Exercise objective.
The reply must consist of one number: how many lines of the data include the word "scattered".

Provided data.
"""
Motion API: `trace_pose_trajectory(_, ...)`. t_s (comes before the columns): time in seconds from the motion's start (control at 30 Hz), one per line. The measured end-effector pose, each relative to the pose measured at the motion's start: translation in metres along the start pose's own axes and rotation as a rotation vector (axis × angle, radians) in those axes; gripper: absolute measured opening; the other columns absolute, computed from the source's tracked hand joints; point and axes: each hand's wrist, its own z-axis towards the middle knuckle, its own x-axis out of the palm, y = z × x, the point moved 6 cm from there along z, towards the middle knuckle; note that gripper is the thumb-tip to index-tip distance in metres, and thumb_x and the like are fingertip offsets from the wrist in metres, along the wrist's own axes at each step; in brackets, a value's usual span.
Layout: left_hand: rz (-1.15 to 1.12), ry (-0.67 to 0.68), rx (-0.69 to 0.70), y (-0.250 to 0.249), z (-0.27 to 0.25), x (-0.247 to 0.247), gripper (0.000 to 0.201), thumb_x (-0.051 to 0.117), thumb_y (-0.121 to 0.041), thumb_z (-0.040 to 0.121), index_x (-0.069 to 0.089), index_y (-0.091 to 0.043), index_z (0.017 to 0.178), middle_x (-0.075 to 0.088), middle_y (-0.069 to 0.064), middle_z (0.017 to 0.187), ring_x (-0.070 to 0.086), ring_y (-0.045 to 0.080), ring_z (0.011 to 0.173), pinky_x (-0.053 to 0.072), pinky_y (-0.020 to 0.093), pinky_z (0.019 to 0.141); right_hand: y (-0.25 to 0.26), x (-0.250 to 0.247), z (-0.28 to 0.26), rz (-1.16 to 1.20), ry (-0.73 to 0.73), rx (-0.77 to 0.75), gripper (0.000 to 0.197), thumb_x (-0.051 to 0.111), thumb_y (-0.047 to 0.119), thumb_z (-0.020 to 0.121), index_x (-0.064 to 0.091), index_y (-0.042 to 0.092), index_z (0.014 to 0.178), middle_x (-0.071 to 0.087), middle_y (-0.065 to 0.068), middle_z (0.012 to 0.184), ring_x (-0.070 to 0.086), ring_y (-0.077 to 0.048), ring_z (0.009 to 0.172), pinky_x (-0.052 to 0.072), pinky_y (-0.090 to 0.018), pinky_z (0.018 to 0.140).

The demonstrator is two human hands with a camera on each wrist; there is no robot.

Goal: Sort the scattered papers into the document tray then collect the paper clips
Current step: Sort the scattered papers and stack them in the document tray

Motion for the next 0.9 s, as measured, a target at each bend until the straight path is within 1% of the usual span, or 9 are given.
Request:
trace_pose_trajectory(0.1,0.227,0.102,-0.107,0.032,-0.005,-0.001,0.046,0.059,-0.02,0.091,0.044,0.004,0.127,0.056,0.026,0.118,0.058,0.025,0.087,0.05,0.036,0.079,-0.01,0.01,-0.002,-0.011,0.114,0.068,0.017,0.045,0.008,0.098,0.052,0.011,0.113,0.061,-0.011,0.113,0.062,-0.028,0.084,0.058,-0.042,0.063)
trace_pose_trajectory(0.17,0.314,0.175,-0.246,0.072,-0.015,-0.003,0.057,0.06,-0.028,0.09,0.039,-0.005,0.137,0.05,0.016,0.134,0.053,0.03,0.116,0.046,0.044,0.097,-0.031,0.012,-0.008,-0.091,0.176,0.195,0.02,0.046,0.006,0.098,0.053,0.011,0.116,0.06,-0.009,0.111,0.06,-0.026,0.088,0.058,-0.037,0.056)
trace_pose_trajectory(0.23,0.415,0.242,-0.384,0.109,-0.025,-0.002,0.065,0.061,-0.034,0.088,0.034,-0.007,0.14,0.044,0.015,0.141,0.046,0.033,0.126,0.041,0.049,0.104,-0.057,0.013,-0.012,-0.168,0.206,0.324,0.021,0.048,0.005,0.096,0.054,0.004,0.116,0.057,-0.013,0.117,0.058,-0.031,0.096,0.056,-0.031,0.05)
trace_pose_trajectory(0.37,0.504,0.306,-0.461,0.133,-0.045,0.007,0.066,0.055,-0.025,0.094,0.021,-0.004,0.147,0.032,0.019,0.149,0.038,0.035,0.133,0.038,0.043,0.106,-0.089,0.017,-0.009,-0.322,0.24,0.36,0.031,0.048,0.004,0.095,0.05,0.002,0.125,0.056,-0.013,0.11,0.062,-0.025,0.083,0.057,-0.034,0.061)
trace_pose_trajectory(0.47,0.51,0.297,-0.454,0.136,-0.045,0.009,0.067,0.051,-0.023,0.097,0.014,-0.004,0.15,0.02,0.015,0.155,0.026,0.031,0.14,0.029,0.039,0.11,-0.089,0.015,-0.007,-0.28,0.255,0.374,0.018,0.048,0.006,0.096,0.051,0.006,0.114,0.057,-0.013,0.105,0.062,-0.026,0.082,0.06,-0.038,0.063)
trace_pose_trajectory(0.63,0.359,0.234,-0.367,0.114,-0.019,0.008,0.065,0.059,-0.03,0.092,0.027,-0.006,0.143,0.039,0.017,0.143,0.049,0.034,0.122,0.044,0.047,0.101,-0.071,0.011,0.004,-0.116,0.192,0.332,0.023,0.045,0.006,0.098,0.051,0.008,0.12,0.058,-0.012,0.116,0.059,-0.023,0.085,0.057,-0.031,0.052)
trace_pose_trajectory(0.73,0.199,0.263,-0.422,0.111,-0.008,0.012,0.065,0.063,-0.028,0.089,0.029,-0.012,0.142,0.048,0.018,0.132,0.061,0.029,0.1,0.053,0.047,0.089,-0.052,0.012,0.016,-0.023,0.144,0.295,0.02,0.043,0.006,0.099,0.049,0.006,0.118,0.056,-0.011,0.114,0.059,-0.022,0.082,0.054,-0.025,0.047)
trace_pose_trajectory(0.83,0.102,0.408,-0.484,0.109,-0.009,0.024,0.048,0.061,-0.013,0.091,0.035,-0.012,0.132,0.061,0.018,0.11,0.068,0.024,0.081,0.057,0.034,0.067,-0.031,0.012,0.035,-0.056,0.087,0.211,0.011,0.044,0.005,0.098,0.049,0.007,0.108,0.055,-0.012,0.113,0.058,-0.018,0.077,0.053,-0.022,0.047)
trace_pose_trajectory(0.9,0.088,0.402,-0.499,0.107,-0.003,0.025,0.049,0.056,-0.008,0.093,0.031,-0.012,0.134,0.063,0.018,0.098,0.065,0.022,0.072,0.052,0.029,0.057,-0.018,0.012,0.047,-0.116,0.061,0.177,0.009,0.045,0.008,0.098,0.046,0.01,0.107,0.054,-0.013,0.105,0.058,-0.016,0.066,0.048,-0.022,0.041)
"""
Exercise solution.
2